Outline of this notebook:
- [Step 1](#step1): Training Setup
- [Step 2](#step2): Training the Model
- [Step 3](#step3): Validating the Model

<a id='step1'></a>
## Step 1: Training Setup

In this step of the notebook, we will customize the training of the CNN-RNN model by specifying hyperparameters and setting other options that are important to the training procedure. The values we set now will be used when training we model in **Step 2** below.

### Parameters

We begin by setting the following variables:
- `batch_size` - the batch size of each training batch.

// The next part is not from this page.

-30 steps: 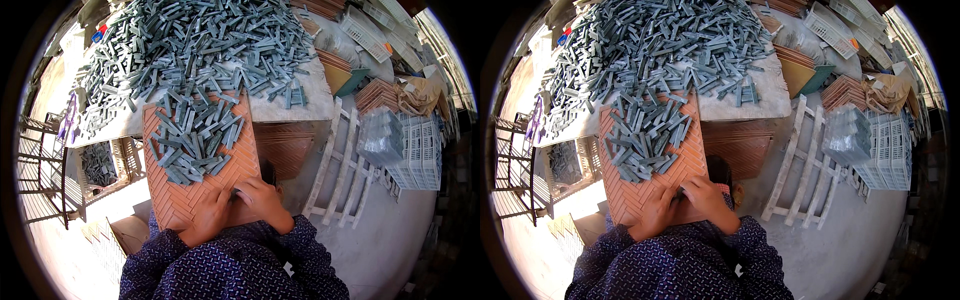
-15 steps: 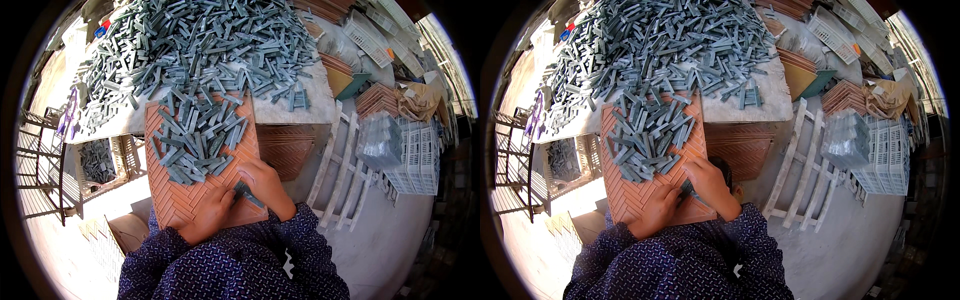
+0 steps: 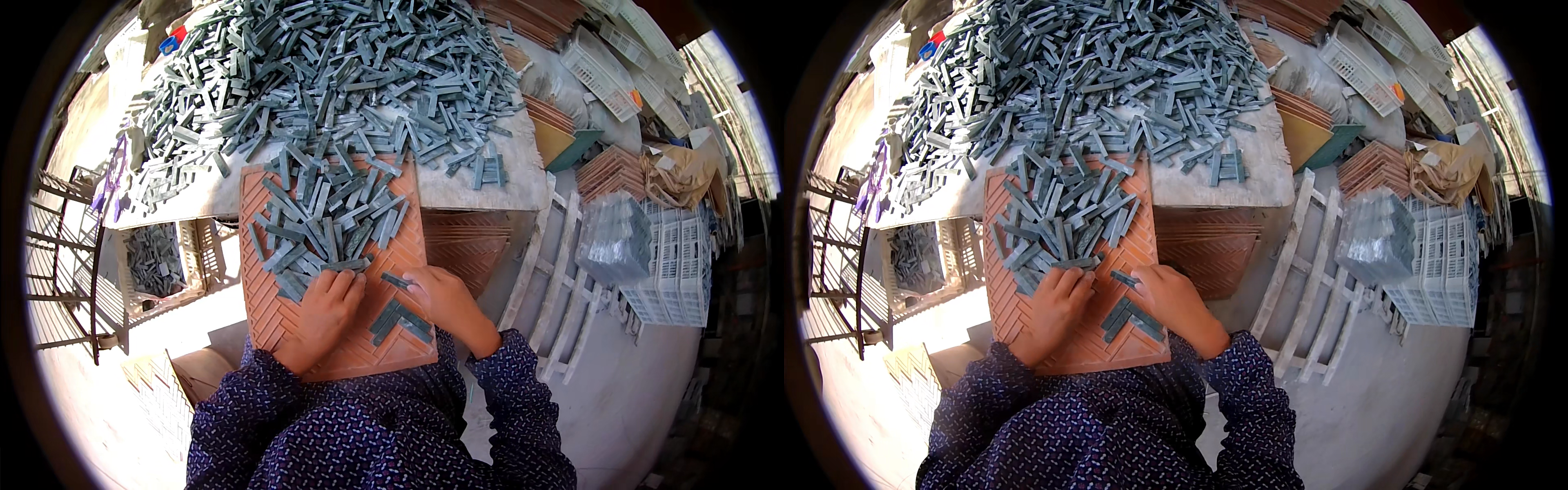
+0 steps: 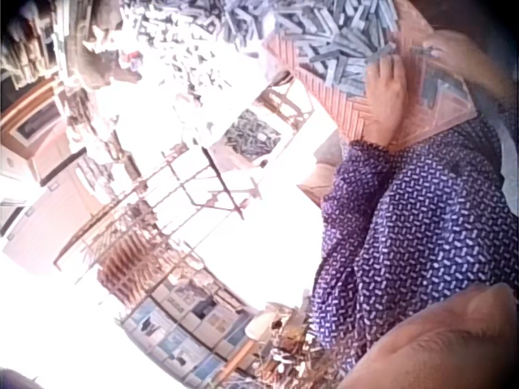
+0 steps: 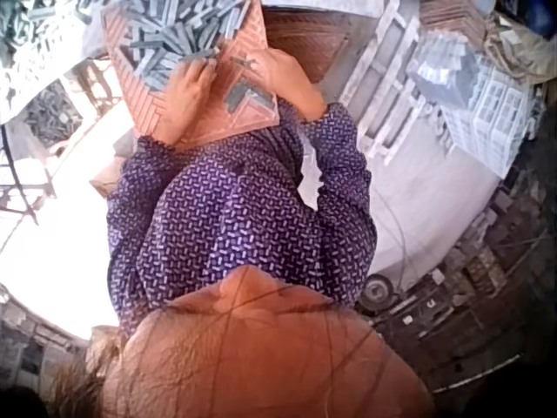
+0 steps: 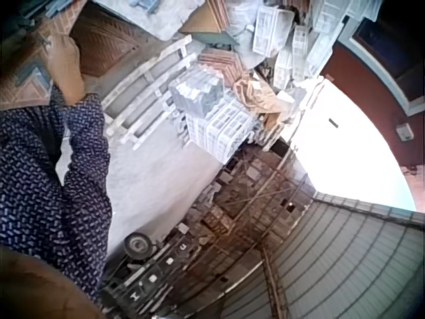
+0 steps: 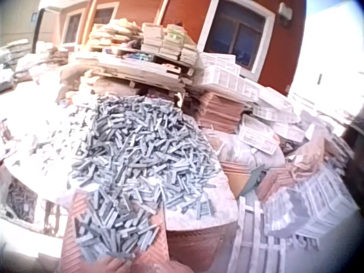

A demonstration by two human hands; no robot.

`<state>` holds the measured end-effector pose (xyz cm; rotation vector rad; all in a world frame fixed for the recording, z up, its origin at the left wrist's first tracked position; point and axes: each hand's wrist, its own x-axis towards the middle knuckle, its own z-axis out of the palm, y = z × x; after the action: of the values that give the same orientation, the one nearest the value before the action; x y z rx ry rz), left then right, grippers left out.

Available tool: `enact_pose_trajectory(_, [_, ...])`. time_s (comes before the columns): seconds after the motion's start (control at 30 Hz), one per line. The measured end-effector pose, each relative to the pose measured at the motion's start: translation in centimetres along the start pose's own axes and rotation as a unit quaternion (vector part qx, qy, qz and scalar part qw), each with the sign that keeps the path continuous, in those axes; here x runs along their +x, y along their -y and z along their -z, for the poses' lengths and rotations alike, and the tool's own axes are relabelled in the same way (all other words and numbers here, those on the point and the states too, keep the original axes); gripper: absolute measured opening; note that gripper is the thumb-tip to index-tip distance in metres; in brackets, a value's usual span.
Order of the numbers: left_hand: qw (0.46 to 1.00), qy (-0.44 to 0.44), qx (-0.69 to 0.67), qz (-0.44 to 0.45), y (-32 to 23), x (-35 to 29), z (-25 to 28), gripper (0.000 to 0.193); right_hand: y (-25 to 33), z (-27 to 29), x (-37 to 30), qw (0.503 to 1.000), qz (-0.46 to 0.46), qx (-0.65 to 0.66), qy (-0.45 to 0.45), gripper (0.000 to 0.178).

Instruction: The person arranges small rectangular tiles on a flat board to form a herringbone pattern. They pick tiles from a nearby pile and place them one by one, then set the completed board aside and begin a new one.

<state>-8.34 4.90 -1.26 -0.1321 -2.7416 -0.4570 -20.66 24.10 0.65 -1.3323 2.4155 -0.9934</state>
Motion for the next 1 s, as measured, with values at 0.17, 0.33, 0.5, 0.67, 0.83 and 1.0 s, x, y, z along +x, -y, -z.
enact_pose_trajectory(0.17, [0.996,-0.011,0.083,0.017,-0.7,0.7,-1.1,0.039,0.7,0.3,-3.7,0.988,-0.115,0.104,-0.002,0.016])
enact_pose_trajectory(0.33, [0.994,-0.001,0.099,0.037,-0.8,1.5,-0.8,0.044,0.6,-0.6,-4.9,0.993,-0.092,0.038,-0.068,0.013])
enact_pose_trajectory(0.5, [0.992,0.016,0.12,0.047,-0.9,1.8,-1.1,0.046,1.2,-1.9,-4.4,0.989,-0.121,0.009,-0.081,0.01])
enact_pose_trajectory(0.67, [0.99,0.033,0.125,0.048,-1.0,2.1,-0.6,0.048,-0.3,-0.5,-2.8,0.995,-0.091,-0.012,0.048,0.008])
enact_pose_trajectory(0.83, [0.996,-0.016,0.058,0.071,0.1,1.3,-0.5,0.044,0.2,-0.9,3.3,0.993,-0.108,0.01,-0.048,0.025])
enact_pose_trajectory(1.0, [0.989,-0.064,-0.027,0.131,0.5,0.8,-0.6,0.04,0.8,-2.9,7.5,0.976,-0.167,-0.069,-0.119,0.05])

It is the number of image-caption pairs used to amend the model weights in each training step. 
- `vocab_threshold` - the minimum word count threshold. Note that a larger threshold will result in a smaller vocabulary, whereas a smaller threshold will include rarer words and result in a larger vocabulary. 
- `vocab_from_file` - a Boolean that decides whether to load the vocabulary from file. 
- `embed_size` - the dimensionality of the image and word embeddings.
- `hidden_size` - the number of features in the hidden state of the RNN decoder.
- `num_epochs` - the number of epochs to train the model. We set `num_epochs=3`, but feel free to increase or decrease this number. [This paper](https://arxiv.org/pdf/1502.03044.pdf) trained a captioning model on a single state-of-the-art GPU for 3 days, but we'll soon see that we can get reasonable results in a matter of a few hours! (_But of course, if you we want to compete with current research, we will have to train for much longer._)
- `save_every` - determines how often to save the model weights. We set `save_every=1`, to save the model weights after each epoch. This way, after the `i`th epoch, the encoder and decoder weights will be saved in the `models/` folder as `encoder-i.pkl` and `decoder-i.pkl`, respectively.
- `print_every` - determines how often to print the batch loss to the Jupyter notebook while training. Note that we probably **will not** observe a monotonic decrease in the loss function while training - this is perfectly fine and completely expected! We keep this at its default value of `100` to avoid clogging the notebook.
- `log_file` - the name of the text file containing, for every step, how the loss and perplexity evolved during training.


### Image Transformations

When modifying this transform, keep in mind that:
- the images in the dataset have varying heights and widths, and 
- When we using a pre-trained model, we must perform the corresponding appropriate normalization.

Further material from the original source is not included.